June 2007: The estate won a legal round in Providence, Rhode Island USA in its battle to restitute 'Girl from the Sabiner Mountains' by Franz Xaver Winterhalter.
It was proved the picture had been clandestinely moved from the USA to Germany where there are more accommodating statutes of limitation regarding good title compared to the USA. The Rhode Island court has ruled against any further movement of the work without court permission.
Codes of Ethics:
The Washington Conference in 1998 established the Washington Principles that addressed the need to establish accurate provenance for museum collections.
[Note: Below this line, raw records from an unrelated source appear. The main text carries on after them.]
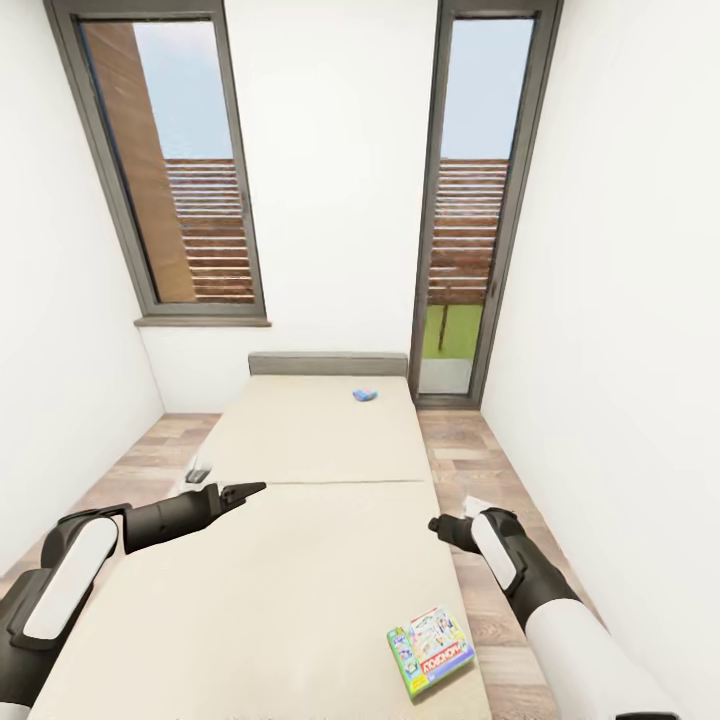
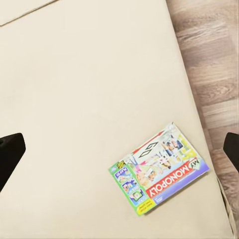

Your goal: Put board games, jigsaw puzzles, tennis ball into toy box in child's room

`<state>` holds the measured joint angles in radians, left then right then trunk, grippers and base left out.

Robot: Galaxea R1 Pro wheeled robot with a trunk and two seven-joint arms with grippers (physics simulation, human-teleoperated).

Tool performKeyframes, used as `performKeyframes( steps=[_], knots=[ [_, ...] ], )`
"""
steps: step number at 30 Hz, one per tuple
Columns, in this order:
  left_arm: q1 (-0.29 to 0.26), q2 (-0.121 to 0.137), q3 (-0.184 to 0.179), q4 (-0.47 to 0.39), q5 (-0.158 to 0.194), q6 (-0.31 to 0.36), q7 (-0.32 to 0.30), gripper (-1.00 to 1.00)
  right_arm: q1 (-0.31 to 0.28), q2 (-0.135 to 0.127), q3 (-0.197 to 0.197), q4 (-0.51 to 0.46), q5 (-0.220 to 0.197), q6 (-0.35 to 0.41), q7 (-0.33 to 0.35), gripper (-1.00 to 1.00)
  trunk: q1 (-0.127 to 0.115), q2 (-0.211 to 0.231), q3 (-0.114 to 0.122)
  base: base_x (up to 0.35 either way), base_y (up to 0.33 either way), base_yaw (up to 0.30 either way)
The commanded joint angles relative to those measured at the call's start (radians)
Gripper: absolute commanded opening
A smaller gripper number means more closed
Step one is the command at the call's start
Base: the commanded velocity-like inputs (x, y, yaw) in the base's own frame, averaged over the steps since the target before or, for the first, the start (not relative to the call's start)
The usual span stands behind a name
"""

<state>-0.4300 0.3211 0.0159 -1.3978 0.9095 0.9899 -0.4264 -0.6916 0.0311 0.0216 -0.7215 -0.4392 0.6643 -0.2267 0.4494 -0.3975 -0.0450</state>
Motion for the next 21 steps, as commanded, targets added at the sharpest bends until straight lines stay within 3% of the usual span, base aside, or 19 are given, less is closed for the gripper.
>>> performKeyframes(
  steps=[1,8,21],
  knots=[
    [-0.001,0.0,0.001,0.0,-0.004,0.005,-0.006,1.0,-0.001,0.0,0.002,0.001,-0.01,-0.004,-0.009,1.0,0.001,-0.003,-0.004,0.0,0.0,0.0],
    [-0.001,-0.003,-0.002,0.0,-0.004,0.004,-0.002,1.0,-0.002,0.001,0.009,0.012,-0.01,-0.063,-0.008,1.0,0.001,-0.003,-0.016,0.0,0.0,0.0],
    [-0.001,-0.004,-0.004,0.0,-0.005,0.003,0.001,1.0,-0.002,0.002,0.065,0.013,-0.01,-0.073,-0.009,1.0,0.001,-0.003,-0.037,0.0,0.0,0.0]
  ],
)
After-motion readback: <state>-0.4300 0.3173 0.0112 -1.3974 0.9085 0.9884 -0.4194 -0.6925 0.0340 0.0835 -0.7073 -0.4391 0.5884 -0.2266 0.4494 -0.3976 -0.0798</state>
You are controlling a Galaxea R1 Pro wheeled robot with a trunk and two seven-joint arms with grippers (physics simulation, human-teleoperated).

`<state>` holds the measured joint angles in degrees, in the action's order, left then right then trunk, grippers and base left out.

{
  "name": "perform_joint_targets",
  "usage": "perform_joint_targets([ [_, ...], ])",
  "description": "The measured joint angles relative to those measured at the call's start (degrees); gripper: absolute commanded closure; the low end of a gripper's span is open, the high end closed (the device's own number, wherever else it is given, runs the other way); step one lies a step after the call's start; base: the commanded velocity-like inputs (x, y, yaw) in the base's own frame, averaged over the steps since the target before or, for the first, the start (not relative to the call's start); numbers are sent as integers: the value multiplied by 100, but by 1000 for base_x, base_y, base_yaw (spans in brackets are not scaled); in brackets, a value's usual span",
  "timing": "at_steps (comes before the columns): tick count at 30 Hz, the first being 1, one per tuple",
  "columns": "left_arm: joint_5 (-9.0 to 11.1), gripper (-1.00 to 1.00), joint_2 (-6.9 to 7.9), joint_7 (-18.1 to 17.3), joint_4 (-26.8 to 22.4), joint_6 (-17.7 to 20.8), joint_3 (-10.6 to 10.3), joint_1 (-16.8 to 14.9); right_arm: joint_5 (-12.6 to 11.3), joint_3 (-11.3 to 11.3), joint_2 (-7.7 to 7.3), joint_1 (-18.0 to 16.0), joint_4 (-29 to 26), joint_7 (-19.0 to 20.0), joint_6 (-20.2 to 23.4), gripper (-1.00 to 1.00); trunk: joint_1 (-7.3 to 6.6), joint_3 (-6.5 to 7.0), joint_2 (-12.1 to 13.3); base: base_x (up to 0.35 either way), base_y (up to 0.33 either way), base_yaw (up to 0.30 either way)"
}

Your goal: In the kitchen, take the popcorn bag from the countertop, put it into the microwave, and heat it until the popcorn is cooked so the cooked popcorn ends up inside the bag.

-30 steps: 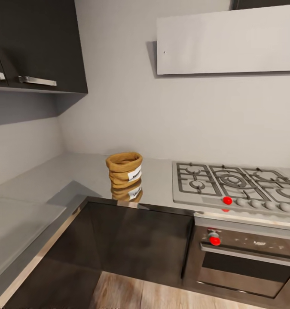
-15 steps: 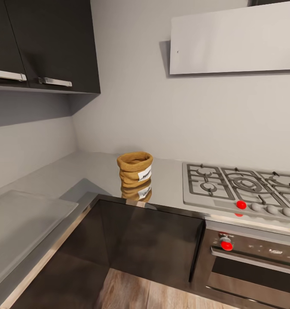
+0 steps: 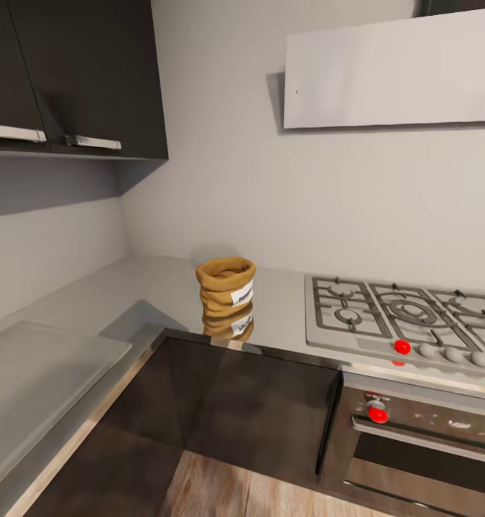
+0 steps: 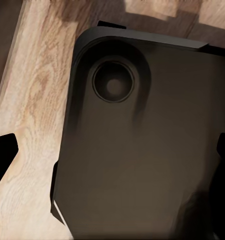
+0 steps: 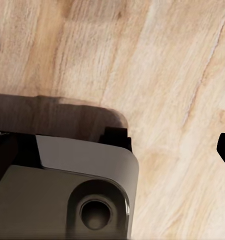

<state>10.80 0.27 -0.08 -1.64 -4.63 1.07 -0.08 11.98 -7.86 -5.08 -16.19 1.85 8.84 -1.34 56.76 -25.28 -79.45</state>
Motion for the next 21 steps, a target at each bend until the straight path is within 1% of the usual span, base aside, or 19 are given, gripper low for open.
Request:
perform_joint_targets([
  [4,0,-100,0,0,-1,0,0,0,8,0,-27,8,-10,-1,-16,-100,-88,72,161,0,0,0],
  [12,0,-100,1,-3,0,0,0,0,14,0,-19,9,-16,0,-23,-100,-264,216,482,0,0,0],
  [21,2,-100,13,-4,-2,-6,0,0,6,0,1,9,-16,0,-9,-100,-264,216,483,0,0,0],
])
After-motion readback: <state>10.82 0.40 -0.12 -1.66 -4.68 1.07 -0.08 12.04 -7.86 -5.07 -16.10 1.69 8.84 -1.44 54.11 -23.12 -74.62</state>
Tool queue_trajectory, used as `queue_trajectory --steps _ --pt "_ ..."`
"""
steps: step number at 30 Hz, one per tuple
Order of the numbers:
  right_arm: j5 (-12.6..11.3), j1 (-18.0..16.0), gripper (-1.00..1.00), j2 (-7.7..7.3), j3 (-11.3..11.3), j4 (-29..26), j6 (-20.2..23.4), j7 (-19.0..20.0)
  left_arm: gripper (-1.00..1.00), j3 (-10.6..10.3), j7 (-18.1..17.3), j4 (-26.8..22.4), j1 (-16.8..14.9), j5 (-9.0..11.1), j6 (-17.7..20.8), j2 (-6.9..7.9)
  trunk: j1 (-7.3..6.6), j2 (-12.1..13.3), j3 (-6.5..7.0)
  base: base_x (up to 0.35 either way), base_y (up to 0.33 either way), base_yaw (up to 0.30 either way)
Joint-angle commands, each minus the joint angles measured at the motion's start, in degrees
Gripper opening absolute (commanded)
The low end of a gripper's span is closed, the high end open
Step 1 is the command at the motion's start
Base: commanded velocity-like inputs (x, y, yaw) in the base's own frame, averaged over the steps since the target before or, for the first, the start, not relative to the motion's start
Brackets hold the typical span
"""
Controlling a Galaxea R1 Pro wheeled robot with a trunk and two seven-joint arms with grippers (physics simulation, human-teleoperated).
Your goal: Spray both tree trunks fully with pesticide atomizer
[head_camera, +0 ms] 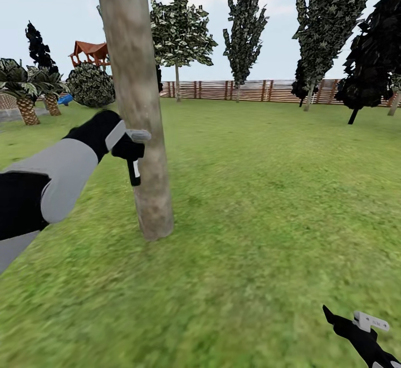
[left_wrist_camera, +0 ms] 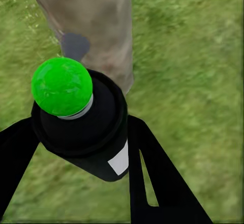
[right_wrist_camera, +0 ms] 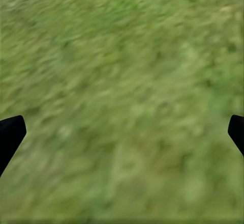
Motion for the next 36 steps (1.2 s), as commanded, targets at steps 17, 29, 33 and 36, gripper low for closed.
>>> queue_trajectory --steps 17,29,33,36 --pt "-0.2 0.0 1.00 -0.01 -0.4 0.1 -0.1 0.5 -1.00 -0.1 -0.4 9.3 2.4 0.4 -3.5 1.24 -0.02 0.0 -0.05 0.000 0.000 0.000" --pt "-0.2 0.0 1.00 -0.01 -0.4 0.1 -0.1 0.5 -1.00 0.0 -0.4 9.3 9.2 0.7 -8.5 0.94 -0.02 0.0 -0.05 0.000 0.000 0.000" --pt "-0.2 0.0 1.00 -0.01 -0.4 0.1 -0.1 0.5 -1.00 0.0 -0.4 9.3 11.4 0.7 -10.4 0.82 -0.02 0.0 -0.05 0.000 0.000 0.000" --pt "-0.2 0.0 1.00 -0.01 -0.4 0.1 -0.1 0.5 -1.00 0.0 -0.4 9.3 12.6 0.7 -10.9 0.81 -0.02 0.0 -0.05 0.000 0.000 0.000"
As a result comprehensive and generally adopted Codes of Ethics were established for the international museum sector by UNESCO and ICOM.
However to date no similar agreed authoritative Code of Ethics addresses the international Art Trade in general or the UK in particular that related to the specific period between 1933 and 1945.
Galerie Stern's works are majority 'gallery / domestic' rather than ‘international museum’ quality.
This exhibition raises the question whether, and against what benchmark, art dealers and auction houses engage in sufficient provenance research or whether they regularly ignore at this mid price level and primarily operate on measured commercial risk?
Should there be a universally adopted new very specific code of ethics that establish a clear road map for the art trade to follow?
What, if any incentives are necessary to encourage open and public disclosure elevating ethical and moral codes over client confidentiality in the case of tainted or claimed works?
Should there be a second independent body established – ‘son of’ the Spoliation Advisory Panel to determine speedy conclusion and, where appropriate, compensation to cover this majority segment of the problem?
Ben Uri Education Programme
The museum will present and host a range of public forums with distinguished international guest speakers addressing many of the issues raised above throughout September, October and November 2007. Full details to follow.
Exhibition;
'Auktion 392; Reclaiming Galerie Stern, Düsseldorf' has been conceived, researched and curated by the Faculty of Fine Arts Gallery, Concordia University, Montreal, Canada. The exhibition launched at Concordia University in late 2006 and transferred to New York in April 2007 and has been curated by Dr Catherine MacKenzie, Professor, Department of Art History, Concordia University and is toured and presented by Ben Uri Gallery, The London Jewish Museum of Art.